Beginning with the opening line, set down each line of the material below exactly, stopping once the line with "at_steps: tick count" is done.

Top of DATA BLOCK

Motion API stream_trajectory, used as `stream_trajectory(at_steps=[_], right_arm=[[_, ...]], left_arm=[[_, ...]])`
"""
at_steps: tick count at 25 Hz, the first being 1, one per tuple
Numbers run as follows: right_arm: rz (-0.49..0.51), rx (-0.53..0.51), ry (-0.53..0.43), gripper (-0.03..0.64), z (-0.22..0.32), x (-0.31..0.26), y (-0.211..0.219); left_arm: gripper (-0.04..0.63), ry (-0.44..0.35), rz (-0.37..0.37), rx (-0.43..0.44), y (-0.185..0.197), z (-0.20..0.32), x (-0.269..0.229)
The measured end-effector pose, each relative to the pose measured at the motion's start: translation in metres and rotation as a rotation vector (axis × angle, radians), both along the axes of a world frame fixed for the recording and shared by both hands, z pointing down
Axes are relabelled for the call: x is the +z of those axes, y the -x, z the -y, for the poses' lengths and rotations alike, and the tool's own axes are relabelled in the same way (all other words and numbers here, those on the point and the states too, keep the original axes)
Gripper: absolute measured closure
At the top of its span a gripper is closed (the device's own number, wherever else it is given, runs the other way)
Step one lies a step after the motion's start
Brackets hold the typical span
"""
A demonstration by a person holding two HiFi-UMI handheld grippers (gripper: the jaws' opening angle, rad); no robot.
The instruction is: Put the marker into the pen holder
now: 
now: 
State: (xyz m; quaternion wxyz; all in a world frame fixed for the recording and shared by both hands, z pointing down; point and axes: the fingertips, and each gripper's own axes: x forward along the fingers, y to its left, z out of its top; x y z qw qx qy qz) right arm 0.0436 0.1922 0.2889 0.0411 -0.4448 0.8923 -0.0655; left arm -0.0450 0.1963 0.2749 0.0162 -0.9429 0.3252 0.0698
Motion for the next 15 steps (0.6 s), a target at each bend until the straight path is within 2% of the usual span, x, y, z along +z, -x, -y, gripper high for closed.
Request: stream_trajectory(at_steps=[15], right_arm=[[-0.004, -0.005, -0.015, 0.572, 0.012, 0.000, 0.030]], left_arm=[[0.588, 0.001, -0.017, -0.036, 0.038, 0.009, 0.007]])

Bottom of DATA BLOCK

**ANSWER AREA:**
Motion API stream_trajectory, used as `stream_trajectory(at_steps=[_], right_arm=[[_, ...]], left_arm=[[_, ...]])`
"""
at_steps: tick count at 25 Hz, the first being 1, one per tuple

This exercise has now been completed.